Pull each line with the string "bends" from the entries.

Saved data entries:
★ ★ ★ ★
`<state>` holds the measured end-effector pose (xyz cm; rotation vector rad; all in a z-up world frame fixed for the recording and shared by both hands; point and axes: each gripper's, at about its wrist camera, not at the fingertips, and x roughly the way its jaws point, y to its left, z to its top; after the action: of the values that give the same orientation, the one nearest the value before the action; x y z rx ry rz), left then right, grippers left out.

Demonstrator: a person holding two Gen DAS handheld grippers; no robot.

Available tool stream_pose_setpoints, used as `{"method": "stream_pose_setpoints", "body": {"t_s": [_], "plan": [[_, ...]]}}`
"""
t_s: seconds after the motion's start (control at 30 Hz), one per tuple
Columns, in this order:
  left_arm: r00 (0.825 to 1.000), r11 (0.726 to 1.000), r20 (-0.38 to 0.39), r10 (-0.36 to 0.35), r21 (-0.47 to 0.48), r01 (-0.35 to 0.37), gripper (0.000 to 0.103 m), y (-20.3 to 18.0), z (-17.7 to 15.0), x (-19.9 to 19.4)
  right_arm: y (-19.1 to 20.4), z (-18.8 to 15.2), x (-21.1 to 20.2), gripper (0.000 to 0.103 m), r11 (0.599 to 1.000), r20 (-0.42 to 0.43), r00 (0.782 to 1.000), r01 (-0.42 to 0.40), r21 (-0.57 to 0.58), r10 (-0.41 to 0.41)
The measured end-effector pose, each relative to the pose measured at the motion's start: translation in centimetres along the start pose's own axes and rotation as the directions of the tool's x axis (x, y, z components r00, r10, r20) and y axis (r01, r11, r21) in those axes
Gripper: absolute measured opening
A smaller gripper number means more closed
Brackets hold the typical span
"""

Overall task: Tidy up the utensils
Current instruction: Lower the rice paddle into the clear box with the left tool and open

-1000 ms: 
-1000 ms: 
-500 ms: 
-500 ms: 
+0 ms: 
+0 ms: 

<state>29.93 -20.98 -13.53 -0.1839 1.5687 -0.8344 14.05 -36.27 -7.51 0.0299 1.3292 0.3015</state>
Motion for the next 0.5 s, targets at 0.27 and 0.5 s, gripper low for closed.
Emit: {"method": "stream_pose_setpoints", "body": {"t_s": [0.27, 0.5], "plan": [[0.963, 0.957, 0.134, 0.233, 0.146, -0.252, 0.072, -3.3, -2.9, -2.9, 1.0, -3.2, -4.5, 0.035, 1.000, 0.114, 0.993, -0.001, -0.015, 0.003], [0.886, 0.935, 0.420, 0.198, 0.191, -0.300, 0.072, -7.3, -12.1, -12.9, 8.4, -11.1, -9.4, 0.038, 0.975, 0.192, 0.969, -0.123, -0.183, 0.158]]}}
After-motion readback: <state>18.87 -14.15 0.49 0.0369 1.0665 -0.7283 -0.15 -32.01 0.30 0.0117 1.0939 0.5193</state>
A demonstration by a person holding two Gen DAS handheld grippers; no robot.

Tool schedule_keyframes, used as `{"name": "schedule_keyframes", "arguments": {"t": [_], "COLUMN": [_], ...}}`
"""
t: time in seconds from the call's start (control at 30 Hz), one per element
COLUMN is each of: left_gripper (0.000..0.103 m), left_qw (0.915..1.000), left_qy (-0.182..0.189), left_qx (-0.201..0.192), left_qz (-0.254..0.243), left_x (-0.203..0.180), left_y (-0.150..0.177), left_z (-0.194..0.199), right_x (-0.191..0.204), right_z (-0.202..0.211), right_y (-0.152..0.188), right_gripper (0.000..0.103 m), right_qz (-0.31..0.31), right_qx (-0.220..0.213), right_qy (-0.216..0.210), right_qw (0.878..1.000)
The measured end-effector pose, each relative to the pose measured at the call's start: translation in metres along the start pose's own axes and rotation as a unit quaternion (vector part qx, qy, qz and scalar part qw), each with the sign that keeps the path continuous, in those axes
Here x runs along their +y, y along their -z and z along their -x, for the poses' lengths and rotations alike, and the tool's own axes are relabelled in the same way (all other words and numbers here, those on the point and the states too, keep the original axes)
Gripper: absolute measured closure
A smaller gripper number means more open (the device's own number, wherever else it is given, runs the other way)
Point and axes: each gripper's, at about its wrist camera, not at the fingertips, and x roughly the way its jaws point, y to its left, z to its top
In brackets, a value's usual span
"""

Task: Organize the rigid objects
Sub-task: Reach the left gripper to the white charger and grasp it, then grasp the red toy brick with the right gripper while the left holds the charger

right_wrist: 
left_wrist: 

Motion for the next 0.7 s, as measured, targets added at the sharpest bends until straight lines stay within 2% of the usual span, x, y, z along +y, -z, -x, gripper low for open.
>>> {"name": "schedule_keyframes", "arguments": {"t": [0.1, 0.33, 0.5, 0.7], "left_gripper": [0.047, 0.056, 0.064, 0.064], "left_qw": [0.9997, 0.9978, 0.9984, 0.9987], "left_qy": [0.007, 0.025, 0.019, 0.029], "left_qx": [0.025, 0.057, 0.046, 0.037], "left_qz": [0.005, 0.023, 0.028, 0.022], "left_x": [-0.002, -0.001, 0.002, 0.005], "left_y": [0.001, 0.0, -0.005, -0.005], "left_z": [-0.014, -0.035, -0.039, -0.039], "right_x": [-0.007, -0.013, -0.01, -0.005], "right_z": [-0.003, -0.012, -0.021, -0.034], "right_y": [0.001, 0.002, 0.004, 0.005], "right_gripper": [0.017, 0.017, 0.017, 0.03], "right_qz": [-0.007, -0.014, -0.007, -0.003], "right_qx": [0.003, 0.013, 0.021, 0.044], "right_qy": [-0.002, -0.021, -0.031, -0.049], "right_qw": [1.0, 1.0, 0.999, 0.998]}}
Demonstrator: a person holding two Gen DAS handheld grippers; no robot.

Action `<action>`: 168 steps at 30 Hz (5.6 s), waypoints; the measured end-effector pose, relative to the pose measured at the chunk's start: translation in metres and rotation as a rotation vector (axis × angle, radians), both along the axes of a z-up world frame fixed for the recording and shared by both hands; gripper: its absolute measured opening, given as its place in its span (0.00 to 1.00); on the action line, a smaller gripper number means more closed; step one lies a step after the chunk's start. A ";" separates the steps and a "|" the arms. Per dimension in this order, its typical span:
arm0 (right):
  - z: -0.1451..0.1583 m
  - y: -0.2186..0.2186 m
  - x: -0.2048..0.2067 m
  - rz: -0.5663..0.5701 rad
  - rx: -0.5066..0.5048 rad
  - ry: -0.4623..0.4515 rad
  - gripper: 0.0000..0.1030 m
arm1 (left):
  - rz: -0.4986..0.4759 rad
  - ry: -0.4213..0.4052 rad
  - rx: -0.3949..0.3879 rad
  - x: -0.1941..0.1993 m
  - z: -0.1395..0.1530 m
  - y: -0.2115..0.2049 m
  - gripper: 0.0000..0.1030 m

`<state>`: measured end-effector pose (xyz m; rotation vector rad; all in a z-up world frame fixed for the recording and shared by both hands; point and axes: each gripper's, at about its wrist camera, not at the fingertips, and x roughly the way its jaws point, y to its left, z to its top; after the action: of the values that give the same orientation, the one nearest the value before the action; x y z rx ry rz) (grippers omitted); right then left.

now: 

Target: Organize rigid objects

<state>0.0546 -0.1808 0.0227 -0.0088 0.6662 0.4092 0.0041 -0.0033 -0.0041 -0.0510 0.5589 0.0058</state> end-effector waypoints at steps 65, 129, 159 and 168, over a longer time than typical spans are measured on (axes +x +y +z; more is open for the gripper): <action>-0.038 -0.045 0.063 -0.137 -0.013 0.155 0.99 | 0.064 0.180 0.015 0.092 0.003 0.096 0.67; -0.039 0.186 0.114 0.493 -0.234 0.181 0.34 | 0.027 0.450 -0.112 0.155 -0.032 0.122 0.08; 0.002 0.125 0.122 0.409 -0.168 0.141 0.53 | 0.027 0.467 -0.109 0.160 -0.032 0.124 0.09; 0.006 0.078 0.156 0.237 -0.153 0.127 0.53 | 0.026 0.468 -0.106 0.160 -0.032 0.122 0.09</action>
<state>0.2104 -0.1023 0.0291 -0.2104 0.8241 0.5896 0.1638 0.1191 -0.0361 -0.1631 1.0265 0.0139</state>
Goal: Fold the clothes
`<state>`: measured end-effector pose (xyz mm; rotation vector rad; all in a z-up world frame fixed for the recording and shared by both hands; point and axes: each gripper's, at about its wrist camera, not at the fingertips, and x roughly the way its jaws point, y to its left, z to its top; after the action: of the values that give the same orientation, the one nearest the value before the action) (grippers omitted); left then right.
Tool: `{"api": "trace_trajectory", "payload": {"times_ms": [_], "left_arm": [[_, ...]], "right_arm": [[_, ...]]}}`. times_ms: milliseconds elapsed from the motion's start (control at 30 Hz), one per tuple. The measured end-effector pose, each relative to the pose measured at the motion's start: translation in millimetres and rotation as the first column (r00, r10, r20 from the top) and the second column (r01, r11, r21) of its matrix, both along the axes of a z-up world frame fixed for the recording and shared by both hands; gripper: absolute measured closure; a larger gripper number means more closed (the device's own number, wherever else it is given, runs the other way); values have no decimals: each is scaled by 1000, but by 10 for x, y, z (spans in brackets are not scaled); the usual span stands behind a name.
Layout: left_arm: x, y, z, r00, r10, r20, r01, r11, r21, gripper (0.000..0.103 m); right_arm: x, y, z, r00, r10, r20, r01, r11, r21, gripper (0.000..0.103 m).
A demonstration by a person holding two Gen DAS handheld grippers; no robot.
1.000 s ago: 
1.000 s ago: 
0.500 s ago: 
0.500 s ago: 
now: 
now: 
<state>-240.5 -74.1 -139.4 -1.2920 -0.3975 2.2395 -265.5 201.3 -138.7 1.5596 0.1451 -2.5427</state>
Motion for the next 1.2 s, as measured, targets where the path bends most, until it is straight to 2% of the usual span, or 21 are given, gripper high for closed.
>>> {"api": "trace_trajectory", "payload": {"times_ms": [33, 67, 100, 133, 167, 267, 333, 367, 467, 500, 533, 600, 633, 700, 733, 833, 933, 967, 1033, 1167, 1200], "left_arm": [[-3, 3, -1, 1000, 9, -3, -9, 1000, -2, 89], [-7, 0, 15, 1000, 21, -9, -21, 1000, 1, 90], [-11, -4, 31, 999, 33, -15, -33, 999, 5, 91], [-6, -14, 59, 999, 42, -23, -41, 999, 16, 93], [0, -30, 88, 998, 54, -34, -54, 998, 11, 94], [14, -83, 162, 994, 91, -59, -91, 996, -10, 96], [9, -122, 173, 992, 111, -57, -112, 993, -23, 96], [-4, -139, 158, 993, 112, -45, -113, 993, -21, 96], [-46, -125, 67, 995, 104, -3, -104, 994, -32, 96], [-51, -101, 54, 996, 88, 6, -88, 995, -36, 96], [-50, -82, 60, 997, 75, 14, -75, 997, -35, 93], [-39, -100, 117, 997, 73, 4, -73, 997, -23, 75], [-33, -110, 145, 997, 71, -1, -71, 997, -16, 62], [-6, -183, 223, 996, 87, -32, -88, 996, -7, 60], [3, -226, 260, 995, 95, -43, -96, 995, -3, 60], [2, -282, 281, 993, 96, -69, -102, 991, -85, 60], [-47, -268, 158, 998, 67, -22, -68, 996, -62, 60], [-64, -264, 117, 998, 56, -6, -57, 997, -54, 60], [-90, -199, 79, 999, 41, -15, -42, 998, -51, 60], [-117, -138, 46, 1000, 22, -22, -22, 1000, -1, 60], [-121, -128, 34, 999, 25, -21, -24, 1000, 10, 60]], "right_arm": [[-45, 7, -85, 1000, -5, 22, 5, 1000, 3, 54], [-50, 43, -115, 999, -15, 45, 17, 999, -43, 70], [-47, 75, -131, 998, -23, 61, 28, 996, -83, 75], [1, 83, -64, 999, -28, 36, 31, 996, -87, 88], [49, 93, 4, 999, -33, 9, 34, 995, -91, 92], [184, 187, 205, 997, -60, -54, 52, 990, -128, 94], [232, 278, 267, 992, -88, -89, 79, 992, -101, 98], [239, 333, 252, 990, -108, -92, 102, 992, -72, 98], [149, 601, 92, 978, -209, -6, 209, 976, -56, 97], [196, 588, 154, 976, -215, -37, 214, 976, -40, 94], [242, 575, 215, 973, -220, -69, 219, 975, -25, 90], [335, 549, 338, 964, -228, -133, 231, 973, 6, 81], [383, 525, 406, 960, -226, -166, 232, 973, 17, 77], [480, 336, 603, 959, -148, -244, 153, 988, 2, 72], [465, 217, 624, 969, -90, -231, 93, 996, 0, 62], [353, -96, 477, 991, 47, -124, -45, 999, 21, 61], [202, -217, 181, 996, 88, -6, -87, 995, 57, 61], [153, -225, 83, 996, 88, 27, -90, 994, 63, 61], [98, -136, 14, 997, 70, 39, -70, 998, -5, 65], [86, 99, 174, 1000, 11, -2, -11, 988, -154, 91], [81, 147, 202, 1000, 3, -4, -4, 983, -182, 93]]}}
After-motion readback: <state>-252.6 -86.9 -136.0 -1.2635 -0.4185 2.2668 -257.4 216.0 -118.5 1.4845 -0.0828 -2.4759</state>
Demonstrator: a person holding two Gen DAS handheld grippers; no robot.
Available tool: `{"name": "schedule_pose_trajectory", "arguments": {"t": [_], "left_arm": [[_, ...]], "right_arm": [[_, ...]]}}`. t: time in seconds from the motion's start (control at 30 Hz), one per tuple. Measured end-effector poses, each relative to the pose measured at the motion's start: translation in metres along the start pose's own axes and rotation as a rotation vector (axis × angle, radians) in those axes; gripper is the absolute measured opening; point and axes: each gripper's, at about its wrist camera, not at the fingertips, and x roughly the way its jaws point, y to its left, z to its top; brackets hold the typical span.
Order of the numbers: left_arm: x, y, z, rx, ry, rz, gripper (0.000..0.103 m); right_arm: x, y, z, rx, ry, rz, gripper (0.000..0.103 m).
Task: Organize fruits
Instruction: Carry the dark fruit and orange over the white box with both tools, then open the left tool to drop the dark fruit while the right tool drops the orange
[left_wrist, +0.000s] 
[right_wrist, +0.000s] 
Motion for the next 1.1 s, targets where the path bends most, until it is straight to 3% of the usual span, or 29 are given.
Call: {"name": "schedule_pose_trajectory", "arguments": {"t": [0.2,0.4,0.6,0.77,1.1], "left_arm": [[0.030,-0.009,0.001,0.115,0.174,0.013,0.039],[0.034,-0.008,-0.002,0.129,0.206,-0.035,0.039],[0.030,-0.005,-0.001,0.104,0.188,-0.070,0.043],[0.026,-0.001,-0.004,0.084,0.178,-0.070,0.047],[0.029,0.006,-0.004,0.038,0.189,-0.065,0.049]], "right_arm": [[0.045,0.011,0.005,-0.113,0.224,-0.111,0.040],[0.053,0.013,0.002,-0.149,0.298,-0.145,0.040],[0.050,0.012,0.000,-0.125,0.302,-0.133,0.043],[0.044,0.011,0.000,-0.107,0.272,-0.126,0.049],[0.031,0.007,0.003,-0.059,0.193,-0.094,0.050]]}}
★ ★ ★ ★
*RESULT FOR THIS EXERCISE*.
Motion for the next 0.7 s, as measured, targets added at the sharpest bends until straight lines stay within 2% of the usual span, x, y, z along +y, -z, -x, gripper low for open.
Motion for the next 1.2 s, as measured, targets where the path bends most, until it is straight to 2% of the usual span, or 21 are given, gripper high for closed.
Motion for the next 1.1 s, targets where the path bends most, until it is straight to 3% of the usual span, or 29 are given.

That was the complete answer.